# [Records for this task]
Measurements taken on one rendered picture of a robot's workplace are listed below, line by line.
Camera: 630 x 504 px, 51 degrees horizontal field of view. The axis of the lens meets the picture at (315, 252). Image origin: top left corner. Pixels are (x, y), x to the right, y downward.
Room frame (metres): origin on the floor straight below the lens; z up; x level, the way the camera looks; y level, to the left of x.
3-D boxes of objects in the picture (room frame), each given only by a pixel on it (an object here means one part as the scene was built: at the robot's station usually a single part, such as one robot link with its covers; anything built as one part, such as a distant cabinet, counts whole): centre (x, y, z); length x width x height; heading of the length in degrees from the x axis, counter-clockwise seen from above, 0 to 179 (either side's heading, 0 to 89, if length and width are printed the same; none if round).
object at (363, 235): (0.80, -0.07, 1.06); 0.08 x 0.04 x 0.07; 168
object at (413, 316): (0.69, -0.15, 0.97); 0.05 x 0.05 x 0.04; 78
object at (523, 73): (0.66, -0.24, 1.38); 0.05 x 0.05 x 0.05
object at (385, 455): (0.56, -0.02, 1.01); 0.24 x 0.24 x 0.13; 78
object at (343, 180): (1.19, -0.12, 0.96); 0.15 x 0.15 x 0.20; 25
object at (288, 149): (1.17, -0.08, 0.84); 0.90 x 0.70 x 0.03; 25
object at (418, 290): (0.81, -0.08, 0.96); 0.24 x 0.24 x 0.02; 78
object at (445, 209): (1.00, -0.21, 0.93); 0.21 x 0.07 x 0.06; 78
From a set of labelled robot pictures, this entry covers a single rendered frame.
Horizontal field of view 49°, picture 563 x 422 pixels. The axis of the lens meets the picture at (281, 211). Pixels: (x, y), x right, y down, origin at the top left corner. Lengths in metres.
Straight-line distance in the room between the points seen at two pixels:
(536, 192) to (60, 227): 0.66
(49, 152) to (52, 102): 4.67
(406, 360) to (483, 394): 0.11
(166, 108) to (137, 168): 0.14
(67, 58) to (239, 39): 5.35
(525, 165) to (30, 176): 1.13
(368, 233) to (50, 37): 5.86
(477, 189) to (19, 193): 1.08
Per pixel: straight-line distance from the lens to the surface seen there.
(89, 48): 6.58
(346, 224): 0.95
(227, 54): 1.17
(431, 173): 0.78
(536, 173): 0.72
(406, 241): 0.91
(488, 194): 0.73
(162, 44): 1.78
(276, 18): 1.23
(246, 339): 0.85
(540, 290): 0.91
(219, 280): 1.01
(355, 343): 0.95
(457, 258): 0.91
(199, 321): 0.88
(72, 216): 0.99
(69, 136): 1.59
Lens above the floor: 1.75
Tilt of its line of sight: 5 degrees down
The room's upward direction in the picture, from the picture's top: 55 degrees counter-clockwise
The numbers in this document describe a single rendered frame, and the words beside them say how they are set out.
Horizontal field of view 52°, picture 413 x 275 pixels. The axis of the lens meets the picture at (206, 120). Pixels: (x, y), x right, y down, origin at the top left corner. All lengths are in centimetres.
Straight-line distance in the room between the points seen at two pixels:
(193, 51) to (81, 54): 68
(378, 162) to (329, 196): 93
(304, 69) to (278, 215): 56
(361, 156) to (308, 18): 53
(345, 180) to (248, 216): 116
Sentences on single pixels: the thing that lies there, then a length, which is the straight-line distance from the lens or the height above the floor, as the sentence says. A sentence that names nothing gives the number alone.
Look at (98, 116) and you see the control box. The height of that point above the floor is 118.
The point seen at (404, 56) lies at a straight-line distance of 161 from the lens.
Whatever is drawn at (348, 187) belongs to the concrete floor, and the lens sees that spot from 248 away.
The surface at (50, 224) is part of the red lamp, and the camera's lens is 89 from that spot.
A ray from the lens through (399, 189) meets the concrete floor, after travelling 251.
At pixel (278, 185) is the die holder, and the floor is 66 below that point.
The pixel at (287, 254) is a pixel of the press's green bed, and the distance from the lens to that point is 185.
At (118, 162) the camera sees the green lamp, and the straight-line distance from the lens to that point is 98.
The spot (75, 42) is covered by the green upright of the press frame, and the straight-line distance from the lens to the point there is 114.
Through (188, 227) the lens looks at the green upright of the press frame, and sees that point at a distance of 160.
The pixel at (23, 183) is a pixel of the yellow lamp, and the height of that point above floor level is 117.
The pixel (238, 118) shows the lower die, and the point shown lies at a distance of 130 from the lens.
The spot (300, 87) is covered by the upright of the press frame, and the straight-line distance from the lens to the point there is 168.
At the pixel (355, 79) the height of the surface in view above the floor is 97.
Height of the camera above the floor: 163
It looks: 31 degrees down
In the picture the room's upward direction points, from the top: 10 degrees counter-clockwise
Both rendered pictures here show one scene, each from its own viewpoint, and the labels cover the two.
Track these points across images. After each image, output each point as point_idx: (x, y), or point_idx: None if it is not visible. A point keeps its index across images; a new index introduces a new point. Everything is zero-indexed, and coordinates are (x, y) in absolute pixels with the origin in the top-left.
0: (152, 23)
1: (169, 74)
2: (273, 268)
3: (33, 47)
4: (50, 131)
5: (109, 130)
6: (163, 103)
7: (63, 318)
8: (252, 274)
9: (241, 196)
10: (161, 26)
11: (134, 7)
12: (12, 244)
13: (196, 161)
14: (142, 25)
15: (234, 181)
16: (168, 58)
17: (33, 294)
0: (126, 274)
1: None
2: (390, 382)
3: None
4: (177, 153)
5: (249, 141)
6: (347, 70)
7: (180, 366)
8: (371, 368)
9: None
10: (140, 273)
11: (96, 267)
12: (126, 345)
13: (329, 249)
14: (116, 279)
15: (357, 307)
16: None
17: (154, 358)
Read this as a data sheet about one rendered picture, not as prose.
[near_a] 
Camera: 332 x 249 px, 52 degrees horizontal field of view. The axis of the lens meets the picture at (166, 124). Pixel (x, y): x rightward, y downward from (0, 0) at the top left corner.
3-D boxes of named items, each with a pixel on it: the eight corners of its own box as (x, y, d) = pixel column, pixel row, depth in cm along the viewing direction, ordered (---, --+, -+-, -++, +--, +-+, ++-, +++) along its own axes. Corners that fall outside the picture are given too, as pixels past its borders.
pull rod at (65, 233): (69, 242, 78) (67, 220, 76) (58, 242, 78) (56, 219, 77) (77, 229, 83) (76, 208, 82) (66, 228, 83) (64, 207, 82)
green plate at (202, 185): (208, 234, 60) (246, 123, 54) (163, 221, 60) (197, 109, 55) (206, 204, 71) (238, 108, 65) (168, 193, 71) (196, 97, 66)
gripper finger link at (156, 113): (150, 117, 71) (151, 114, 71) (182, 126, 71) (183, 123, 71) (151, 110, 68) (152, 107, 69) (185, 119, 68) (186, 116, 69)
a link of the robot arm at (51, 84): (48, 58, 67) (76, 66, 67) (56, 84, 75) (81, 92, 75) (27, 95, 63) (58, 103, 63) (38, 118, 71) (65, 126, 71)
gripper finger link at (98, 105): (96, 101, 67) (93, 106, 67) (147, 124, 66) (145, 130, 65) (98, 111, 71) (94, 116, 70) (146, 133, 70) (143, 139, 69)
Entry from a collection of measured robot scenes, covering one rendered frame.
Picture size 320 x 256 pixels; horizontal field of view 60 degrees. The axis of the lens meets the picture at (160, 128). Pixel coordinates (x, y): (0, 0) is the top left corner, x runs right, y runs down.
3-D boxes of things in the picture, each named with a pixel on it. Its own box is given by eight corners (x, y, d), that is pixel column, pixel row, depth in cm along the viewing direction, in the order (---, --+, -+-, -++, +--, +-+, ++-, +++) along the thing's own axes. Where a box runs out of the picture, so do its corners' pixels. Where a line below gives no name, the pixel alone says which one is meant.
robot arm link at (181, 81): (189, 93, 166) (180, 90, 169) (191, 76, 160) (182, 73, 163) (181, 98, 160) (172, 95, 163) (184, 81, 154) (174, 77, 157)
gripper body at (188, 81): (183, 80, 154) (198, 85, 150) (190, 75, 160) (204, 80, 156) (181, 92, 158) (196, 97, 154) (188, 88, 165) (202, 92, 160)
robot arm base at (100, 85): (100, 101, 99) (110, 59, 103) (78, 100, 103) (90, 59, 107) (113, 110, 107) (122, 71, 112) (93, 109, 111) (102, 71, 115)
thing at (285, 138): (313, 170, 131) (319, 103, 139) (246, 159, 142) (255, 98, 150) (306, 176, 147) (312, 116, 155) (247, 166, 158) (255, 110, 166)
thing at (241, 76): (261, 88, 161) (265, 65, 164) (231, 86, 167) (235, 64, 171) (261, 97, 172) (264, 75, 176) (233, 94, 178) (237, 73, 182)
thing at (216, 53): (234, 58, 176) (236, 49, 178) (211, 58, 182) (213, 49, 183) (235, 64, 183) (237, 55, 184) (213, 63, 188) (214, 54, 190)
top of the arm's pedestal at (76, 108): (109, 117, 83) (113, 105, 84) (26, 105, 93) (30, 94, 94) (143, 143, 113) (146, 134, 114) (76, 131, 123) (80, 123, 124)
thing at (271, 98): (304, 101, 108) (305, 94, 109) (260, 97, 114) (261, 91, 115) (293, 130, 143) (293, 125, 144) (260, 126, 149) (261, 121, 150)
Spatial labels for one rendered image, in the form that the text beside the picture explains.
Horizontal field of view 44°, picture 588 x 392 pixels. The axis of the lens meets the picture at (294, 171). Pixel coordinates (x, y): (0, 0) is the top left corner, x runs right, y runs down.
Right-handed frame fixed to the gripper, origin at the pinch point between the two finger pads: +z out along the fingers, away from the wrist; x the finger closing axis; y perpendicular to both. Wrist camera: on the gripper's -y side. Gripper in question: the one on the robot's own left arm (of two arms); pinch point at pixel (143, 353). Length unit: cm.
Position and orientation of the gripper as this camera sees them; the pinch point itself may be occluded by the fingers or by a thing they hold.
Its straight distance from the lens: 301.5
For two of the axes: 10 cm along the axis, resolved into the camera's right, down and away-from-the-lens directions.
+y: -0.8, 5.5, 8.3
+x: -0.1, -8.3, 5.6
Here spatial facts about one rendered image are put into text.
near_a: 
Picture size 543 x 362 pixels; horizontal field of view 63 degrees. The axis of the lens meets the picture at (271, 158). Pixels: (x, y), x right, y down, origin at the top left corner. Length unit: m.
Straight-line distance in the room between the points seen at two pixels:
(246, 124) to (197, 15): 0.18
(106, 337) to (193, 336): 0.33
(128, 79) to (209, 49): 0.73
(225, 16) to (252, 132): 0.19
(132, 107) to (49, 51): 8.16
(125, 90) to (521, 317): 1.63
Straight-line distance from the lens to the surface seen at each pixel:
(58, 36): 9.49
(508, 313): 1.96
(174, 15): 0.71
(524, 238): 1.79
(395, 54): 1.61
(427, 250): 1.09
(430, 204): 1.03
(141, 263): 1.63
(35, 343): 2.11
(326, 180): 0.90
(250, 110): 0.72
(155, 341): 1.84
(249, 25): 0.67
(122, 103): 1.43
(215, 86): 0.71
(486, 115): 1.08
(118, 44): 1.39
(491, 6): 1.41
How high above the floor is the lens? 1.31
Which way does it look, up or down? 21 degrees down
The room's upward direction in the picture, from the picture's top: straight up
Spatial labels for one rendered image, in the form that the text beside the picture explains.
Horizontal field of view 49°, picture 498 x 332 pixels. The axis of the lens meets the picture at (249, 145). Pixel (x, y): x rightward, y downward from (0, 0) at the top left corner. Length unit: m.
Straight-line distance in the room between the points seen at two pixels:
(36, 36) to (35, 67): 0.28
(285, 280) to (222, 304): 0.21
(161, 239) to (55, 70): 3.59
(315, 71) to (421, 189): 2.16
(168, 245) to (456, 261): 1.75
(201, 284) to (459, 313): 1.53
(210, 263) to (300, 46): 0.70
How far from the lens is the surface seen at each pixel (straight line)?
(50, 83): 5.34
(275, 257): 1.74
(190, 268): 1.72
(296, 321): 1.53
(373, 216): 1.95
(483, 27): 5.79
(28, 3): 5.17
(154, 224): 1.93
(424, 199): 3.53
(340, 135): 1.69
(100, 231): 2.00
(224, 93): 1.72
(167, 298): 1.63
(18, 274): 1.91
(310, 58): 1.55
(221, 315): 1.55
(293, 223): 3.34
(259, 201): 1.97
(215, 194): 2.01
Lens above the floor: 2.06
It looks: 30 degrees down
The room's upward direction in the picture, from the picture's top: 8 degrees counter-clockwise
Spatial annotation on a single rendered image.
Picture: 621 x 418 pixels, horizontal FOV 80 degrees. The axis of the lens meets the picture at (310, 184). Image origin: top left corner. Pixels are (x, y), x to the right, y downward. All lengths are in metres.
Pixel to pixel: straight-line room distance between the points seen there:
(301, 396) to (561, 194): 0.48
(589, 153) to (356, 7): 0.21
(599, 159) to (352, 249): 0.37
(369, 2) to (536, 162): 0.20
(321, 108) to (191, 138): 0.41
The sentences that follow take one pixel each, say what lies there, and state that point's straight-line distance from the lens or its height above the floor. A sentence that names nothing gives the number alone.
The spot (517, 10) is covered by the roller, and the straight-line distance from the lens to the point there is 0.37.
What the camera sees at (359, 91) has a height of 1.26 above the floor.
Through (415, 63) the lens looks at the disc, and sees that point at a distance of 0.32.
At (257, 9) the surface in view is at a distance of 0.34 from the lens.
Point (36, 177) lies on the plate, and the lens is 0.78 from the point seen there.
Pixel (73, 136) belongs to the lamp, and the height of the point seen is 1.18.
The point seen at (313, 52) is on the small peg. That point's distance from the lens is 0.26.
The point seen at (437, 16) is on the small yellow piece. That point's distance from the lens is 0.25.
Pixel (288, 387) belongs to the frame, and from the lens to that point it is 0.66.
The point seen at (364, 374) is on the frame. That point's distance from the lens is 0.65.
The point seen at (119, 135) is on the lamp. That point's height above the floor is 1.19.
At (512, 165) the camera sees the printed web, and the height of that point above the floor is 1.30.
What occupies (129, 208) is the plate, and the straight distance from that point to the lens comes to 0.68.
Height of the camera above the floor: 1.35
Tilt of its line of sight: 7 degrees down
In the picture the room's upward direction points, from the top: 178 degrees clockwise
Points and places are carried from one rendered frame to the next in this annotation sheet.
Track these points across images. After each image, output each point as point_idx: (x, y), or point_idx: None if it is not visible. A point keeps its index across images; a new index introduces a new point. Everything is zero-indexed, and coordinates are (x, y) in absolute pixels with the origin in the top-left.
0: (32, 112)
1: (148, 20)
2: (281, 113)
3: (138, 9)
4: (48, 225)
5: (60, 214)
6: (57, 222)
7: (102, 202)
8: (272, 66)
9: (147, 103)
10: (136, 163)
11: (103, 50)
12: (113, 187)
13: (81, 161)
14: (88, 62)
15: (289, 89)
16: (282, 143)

# [Exercise aim]
Look in the material above for the line with "3: (33, 47)" and the line with "Camera: 332 x", and transcribe exactly those lines and all lines between them, nothing more.

# [Response to the exercise]
3: (33, 47)
4: (50, 131)
5: (109, 130)
6: (163, 103)
7: (63, 318)
8: (252, 274)
9: (241, 196)
10: (161, 26)
11: (134, 7)
12: (12, 244)
13: (196, 161)
14: (142, 25)
15: (234, 181)
16: (168, 58)
17: (33, 294)
0: (126, 274)
1: None
2: (390, 382)
3: None
4: (177, 153)
5: (249, 141)
6: (347, 70)
7: (180, 366)
8: (371, 368)
9: None
10: (140, 273)
11: (96, 267)
12: (126, 345)
13: (329, 249)
14: (116, 279)
15: (357, 307)
16: None
17: (154, 358)
Read this as a data sheet about one rendered picture, not as prose.
[near_a] 
Camera: 332 x 249 px, 52 degrees horizontal field of view. The axis of the lens meets the picture at (166, 124). Pixel (x, y): x rightward, y downward from (0, 0) at the top left corner.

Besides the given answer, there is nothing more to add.